» EXERCISE REQUIREMENTS: Write out the lines below exactly, beginning at the one with "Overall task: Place" and stopping after the one with "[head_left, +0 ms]"; the pictures are not copied.

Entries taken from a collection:
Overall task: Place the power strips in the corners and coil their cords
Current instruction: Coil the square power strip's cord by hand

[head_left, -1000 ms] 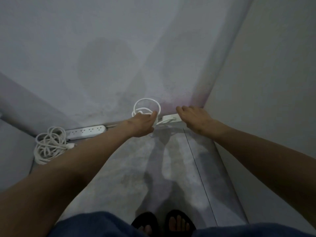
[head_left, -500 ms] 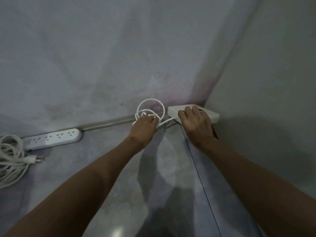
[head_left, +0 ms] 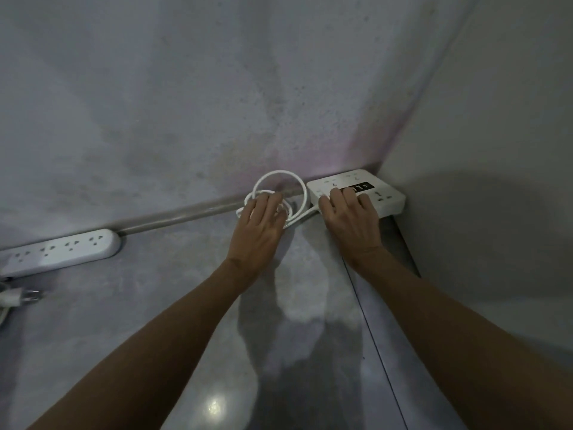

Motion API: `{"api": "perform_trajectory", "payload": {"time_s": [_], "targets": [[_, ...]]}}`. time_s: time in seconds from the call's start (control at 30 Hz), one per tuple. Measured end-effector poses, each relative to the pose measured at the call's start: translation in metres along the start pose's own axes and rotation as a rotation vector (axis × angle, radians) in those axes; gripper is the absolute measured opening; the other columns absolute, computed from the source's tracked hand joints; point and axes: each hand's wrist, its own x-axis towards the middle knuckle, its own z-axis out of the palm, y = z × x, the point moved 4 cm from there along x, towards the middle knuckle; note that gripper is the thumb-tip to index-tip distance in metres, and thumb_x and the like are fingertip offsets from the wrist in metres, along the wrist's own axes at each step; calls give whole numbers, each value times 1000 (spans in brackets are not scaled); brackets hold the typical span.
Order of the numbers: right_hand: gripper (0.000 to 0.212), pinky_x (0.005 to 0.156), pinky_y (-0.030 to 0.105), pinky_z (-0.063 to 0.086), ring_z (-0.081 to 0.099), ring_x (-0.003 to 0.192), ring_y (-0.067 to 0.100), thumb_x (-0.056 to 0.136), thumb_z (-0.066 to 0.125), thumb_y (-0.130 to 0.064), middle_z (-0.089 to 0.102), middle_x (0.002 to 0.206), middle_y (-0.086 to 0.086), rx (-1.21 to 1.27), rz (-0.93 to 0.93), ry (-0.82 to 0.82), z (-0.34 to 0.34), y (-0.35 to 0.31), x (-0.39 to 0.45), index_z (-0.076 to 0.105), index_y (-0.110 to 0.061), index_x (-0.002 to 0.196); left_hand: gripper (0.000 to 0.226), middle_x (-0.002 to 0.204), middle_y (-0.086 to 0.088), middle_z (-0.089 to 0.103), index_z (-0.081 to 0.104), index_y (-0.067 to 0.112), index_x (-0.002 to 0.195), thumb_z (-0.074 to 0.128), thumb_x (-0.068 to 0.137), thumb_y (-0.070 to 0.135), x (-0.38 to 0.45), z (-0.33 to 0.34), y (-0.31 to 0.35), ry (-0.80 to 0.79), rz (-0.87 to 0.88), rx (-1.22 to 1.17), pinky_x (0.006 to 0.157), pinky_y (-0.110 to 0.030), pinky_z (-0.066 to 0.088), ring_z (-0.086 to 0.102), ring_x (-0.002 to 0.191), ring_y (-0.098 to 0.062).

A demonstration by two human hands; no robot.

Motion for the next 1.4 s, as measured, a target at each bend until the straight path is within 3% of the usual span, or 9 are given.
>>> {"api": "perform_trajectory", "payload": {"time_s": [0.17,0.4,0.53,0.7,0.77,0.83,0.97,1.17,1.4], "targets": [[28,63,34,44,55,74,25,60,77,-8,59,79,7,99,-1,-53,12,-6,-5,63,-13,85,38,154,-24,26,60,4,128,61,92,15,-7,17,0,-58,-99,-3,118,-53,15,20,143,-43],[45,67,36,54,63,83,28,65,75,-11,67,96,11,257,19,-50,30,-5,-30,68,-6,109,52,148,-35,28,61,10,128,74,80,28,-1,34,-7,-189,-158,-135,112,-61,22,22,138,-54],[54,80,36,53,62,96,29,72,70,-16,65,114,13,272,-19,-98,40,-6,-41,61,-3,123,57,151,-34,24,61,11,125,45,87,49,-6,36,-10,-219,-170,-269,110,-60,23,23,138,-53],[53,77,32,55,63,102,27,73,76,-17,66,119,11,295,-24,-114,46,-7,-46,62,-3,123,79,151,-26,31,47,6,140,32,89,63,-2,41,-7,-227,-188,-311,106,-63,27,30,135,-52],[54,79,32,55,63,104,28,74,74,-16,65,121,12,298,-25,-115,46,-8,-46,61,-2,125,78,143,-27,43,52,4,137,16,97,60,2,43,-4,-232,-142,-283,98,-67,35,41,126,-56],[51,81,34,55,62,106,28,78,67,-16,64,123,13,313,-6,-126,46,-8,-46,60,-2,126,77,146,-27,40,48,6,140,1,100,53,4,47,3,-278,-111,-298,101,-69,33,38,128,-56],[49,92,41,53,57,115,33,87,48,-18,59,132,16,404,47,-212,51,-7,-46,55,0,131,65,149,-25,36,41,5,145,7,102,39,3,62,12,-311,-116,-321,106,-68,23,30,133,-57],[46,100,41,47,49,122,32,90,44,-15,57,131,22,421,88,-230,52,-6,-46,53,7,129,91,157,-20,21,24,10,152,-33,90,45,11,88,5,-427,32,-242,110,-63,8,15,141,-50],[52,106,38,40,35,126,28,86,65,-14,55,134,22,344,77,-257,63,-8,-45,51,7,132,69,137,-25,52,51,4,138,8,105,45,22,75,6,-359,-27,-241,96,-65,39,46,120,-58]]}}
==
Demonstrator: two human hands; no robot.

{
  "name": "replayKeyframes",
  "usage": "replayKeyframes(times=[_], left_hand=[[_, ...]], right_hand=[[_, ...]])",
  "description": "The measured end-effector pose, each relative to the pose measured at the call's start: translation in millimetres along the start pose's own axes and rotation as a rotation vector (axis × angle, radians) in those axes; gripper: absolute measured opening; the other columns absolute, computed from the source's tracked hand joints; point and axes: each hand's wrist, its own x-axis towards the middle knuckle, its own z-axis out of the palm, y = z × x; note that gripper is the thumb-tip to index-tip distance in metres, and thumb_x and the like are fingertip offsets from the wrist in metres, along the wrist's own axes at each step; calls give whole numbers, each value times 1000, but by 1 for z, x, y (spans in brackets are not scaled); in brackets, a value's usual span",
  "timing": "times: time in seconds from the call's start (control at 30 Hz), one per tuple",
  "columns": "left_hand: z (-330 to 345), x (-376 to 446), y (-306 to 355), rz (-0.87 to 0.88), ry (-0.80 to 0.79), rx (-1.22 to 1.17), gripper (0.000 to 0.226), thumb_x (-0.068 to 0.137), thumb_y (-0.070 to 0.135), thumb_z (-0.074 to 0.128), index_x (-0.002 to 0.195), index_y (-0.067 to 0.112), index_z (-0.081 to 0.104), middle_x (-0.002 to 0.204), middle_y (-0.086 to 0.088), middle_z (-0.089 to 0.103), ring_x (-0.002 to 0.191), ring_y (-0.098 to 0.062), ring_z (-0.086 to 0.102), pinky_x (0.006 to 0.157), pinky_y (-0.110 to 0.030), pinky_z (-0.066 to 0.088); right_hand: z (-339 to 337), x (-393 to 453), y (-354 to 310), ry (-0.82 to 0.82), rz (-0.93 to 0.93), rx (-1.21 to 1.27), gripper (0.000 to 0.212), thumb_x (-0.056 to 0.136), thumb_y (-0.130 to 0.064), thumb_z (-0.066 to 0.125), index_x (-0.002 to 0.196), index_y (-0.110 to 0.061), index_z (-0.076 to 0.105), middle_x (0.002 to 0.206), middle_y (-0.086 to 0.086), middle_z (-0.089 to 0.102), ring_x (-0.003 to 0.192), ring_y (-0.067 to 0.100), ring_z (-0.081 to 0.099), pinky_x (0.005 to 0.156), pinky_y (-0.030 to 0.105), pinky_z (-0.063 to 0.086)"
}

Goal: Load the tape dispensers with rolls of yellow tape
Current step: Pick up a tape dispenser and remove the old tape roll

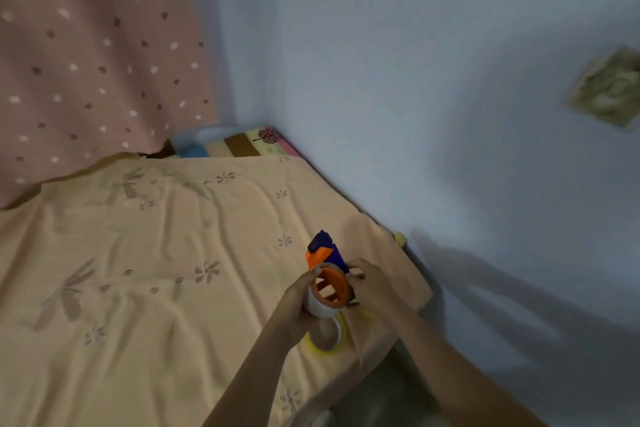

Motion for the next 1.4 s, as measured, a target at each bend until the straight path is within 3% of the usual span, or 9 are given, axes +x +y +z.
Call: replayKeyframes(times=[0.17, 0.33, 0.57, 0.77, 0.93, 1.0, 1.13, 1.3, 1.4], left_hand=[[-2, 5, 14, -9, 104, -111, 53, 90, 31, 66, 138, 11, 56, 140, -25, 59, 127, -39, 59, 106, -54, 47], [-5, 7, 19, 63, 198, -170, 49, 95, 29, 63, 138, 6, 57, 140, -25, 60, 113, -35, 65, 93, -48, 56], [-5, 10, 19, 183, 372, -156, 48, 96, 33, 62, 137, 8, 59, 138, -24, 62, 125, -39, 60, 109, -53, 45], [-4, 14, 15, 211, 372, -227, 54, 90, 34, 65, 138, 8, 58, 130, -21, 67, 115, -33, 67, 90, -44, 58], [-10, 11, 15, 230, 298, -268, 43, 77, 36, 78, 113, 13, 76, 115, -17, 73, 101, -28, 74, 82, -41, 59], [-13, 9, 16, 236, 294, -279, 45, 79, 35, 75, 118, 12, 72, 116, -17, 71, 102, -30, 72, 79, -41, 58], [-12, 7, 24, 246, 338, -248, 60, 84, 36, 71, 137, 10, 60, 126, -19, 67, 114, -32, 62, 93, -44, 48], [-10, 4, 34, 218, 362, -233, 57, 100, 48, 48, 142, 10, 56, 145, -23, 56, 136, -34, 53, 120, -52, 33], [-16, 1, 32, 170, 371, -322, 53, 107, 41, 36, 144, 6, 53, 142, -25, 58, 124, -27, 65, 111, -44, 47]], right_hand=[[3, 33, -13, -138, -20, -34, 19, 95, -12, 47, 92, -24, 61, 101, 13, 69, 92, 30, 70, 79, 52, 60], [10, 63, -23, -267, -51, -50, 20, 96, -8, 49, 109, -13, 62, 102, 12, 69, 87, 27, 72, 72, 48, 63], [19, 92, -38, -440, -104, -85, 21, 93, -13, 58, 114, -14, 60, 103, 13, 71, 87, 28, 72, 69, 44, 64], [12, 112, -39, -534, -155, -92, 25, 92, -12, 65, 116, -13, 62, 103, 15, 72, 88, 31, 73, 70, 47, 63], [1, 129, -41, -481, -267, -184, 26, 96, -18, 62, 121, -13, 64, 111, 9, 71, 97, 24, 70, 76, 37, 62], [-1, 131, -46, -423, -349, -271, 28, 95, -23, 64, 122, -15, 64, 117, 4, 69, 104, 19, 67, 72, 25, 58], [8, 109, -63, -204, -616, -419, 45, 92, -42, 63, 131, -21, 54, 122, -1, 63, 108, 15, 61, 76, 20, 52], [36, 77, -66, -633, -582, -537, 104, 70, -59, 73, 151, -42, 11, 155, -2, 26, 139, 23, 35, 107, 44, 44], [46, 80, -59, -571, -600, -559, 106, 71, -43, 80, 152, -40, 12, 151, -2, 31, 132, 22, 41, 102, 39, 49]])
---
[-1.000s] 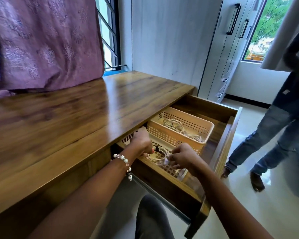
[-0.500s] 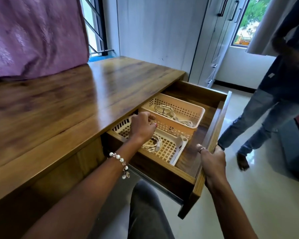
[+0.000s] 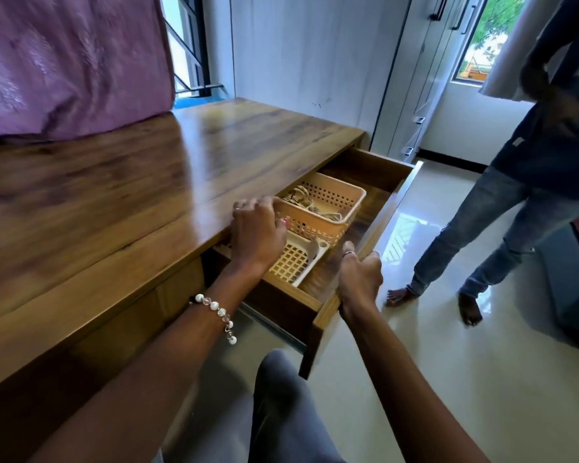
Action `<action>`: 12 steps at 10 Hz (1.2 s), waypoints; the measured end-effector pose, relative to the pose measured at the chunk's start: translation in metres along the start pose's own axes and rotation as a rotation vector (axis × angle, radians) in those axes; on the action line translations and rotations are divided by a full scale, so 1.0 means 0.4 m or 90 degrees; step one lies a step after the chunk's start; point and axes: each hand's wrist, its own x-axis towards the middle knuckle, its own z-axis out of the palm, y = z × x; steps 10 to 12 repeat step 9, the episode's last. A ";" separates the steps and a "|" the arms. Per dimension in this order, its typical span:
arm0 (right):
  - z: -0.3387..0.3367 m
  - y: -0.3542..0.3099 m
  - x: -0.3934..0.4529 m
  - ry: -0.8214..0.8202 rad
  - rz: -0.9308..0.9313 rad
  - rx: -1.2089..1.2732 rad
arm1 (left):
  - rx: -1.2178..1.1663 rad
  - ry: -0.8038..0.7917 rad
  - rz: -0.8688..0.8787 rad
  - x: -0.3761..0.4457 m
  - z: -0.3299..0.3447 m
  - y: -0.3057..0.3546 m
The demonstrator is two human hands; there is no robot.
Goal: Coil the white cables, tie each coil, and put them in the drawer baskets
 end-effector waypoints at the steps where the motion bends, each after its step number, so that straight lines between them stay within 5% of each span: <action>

» TASK ANSWER:
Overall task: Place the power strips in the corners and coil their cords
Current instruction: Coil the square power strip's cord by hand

[head_left, -1000 ms] 
[head_left, -500 ms] 
[head_left, +0 ms] 

This is the complete answer.